That’s the problem with all proprietary and/or special networks – that’s why people still use SMS over GSM to control their home automation projects etc. because it’s probably going to be around for a few more years without anyone messing with it.
For a basic LoRa project, it would be enough to have the data in a file system that you can access, that you can own, and possibly send a JSON to something like Thinger to display it – but the primary issue is getting the data in and out of your devices and having it for yourself.
I’ve been wondering the same, but haven’t put much research time into it. Not really interested in using someone else’s infra, but seems like most writeups / tutorials lead that way, at least to some degree.
– Seems this may(?) be promising? – Looks like open-source gateway+server combo, that could run on a pi:
– I’d be curious if anyone else has experience to chime in on this or alternatives to running your own closed network, with an ‘all in one’ relatively simple gateway/server.
Hey, try Ursalink UG85. It’s an affordable comercial LoRaWAN gateway with friendly Web GUI and free embedded network server, which is perfectly suited for your PoC project!
Check Adreis Speiss’s YouTube videos. They’re at least a good primer.
Hi Luke what you see in the left picture is the concentrator iC880A-spi from IMST. You can buy it in their webshop
for 119Euro and find all information on their webside http://www.wireless-solutions.de. More simple is to buy a ready
made called Lite Gateway for 199Euro (combination of iC880A-spi and Raspberry Pi B+). Good luck!
Not an unreasonable project – mostly just packaging and glue code and network futzing.
Water will wick through the USB cable.
SMA connectors platings, as indicated are not suited for that environment.
That soil sensor has a low MTTF.
A singular system will not scale.
The data is the most valuable commodity for environmental and agricultural systems. If the data is not protected, all of the cool hardware and glue code.
About 19 months ago, we completed an agricultural monitoring project for two sites having a total of 1800 acres (over 7 square km) of growing fields and greenhouses. Three sensor boxes per greenhouse or one sensor box per acre, and 7 sensor channels per box. It works reliably because we did NOT do any IoT madness, or depend on any other ‘public’ infrastructure.
Ag stuff is requires two things – carrier-grade packaging and the ability to operate locally and/or stand-alone.
We did a similar thing, only, we were using public infrastructure. We had three field with about a hundred sensors per field. We had two types of sensors, one with a local infrastructure meaning a base station and repeaters in each field, and the other with a long range IoT network.
For deployment and practicality, the local solution was a real PITA. You had to set up the radio cells, which meant drilling antenna tower bases into the ground, erecting the towers, and lightning protection towers with grounding rods driven 6 feet into the soil – all that cost a surprising amount of money and man-hours. At first we didn’t bother with the lightning rod masts at all – then we lost a device to a lightning strike a month into the trial. Oops.
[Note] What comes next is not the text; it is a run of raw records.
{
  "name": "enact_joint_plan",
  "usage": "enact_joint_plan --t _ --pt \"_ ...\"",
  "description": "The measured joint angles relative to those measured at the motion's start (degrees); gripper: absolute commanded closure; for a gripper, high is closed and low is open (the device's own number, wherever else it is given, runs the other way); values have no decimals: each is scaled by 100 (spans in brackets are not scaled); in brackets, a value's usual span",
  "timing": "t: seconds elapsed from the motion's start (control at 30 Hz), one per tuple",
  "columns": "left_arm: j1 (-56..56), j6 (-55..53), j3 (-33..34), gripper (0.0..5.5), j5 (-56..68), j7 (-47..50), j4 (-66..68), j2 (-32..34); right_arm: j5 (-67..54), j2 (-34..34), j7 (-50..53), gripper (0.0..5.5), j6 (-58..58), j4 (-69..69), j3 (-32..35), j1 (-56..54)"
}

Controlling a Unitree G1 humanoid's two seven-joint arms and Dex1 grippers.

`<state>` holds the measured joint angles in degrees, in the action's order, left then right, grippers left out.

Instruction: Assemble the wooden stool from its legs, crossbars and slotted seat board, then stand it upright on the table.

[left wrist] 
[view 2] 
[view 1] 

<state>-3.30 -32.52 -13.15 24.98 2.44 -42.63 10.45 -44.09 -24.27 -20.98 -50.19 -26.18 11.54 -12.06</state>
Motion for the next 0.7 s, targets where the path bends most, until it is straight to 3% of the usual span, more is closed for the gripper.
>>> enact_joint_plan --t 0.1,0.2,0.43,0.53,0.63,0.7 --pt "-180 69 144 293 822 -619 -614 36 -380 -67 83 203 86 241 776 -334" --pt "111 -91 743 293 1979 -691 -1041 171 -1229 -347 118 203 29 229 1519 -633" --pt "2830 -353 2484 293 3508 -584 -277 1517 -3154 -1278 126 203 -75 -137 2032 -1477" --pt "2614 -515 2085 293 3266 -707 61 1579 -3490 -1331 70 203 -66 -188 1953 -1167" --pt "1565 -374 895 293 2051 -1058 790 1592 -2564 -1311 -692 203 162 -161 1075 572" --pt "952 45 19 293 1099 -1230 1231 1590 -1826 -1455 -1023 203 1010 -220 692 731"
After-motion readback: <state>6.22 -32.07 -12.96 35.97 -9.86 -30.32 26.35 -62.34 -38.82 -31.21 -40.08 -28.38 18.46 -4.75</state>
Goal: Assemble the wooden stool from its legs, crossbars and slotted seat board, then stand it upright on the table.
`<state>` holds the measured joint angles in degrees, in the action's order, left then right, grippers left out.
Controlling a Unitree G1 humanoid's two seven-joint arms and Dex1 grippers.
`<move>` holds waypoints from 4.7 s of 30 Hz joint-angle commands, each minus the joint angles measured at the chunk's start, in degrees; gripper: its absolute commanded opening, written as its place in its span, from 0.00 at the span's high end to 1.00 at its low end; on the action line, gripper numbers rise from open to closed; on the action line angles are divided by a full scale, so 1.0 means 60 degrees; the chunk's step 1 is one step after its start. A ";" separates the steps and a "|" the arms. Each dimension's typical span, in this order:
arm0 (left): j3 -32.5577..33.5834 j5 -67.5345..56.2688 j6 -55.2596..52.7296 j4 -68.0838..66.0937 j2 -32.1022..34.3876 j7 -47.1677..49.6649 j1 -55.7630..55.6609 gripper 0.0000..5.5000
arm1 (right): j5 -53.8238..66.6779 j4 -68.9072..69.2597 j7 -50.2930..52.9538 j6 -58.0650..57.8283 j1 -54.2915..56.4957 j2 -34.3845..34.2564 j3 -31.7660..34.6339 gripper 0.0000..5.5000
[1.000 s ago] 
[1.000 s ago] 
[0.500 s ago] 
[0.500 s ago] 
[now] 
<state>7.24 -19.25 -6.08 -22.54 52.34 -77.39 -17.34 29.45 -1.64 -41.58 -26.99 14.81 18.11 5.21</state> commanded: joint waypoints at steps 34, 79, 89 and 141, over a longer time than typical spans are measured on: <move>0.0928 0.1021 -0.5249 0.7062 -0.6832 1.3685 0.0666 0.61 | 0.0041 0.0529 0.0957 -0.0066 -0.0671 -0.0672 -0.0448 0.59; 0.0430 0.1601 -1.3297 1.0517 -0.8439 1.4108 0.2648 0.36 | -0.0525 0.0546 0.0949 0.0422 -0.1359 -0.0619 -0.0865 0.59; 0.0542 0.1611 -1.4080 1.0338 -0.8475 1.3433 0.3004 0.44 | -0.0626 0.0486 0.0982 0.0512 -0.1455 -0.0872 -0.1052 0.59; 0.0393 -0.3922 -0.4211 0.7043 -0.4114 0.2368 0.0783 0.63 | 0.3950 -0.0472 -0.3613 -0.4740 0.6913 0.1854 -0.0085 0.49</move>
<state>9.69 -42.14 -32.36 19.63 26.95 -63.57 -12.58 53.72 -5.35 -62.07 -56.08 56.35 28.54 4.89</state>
The “public” IoT network was much easier on the actual point of putting sensors in the field and getting data out. We just went in, planted the sensors and their transmitters, and left. That’s it. For the whole duration of the test, we lost at most 24 hours of data due to outages.
The local/standalone solution was not popular with the farmers. They really hated the radio masts because they have farming equipment with long beams, and tractors that do not turn on a dime, so we had to go in and pull down the masts whenever they wanted to do spraying or harvesting, which was again really costly because you have to schedule all these things and arrange people to come in – which is inconvenient for the farmer because they have to follow the weather and they may have to move really quickly to get things done. With field plots tightly placed with just narrow ditches separating them, there isn’t really any land to put these radio towers without somebody complaining about it.
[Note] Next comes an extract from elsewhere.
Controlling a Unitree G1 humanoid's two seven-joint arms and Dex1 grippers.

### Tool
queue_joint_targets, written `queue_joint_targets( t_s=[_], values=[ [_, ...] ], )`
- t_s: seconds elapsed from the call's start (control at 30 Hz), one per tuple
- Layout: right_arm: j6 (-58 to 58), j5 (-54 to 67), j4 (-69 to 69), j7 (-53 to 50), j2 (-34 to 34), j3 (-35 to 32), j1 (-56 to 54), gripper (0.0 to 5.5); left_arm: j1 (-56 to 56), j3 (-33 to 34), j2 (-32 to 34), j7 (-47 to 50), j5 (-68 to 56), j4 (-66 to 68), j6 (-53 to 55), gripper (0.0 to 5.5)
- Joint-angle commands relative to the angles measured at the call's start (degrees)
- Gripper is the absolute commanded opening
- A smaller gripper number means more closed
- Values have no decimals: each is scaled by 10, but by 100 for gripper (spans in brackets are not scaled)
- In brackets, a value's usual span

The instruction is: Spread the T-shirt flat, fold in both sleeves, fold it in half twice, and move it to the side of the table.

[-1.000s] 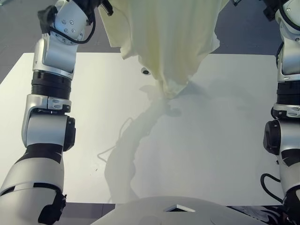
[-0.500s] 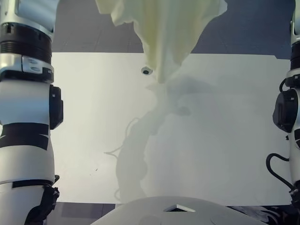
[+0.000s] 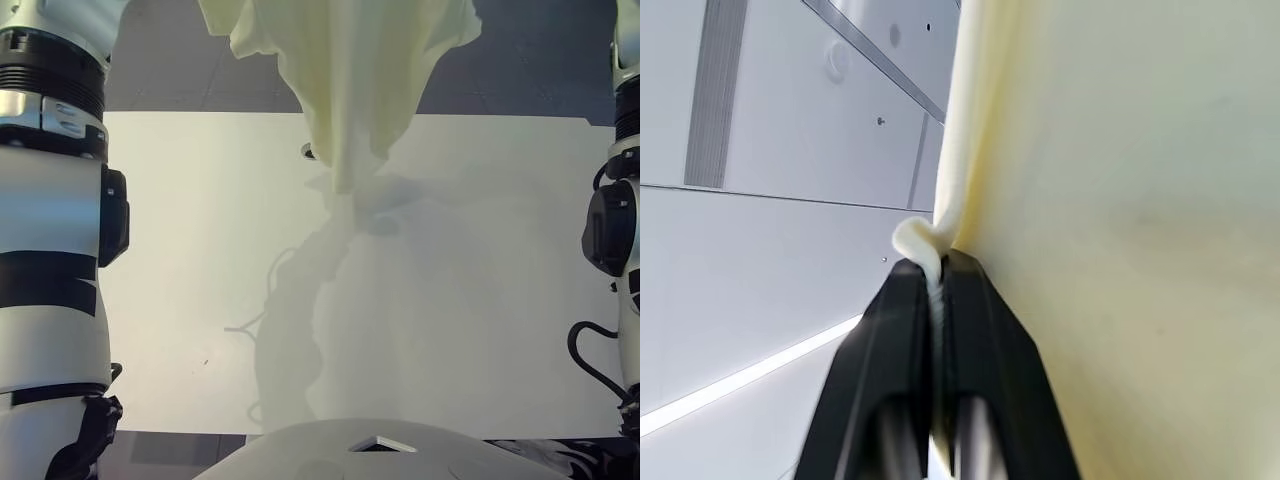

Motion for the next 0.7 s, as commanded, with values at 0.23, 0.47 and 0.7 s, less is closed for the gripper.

The idea of setting up your own radio cell is attractive, but the practicality is another thing. If you can place the radio far away from the actual field, that solves many problems. If you cant do 5 miles reliably, that’s a no-go because you have to build and admin too much infrastructure.
Even a postage stamp solar cell would let this run forever. Another box penetration, I know, but they can be sealed to the case to very effectively cover their connections.
Depends on your postage stamp.
We got away with about 2 mW average power consumption for a remote sensor.
In the ideal case, you’d need about 1 square centimeter of solar cells for that. When we analyzed the situation, we ended up with a solar cell around 40×70 mm, because it has to be able to charge up more than one day’s worth in an afternoon and deal with all the inefficiencies and not being able to operate at the maximum power point etc.
“It uses an ATMega328 microprocessor, and includes sensors for measuring soil moisture (FC28 sensor), leaf moisture (FC37 sensor), pressure (BME280 sensor), and air temperature and humidity (DHT22 or SHT71 sensor).”
If it has a BOSCH BME280 for air pressure then why does it have a DHT22 or SHT71 sensor for measuring air temperature and humidity? The BME280 supports all three measurements: air pressure, air temperature, humidity, (and via a simple calculation, dew point) – and it does a very good job of it.
I noticed that, too. A BMPxxx (pressure and temperature, no humidity) would be cheaper than a BMExxx if only used for pressure measurements.
It is a bad idea to put sensors (air pressure, air temperature, and humidity) in a sealed enclosure. The proper way to do it is to use a double-louvered enclosure for the sensors that is open to the air but protected from the rain. This type of enclosure is called a “Stevenson Screen”:
Here are detailed plans for a double-louvered Stevenson Screen:
Not much different from Vinduino
Apart from remarks that already were made about the bme280 sensor, the leaf sensor will rot away in no time and that capacitive sensor is not protected from the sides and will soon show leakage
I’ve done something similar a bit more than a year ago… basically it was a replacement for existing system to enable the farmers to control various sprinklers in realtime at a central point (so it enables the possibility of having irrigation schedule for different sub-field making the water use more optimal), or set schedule, as well as aggregate data from the field.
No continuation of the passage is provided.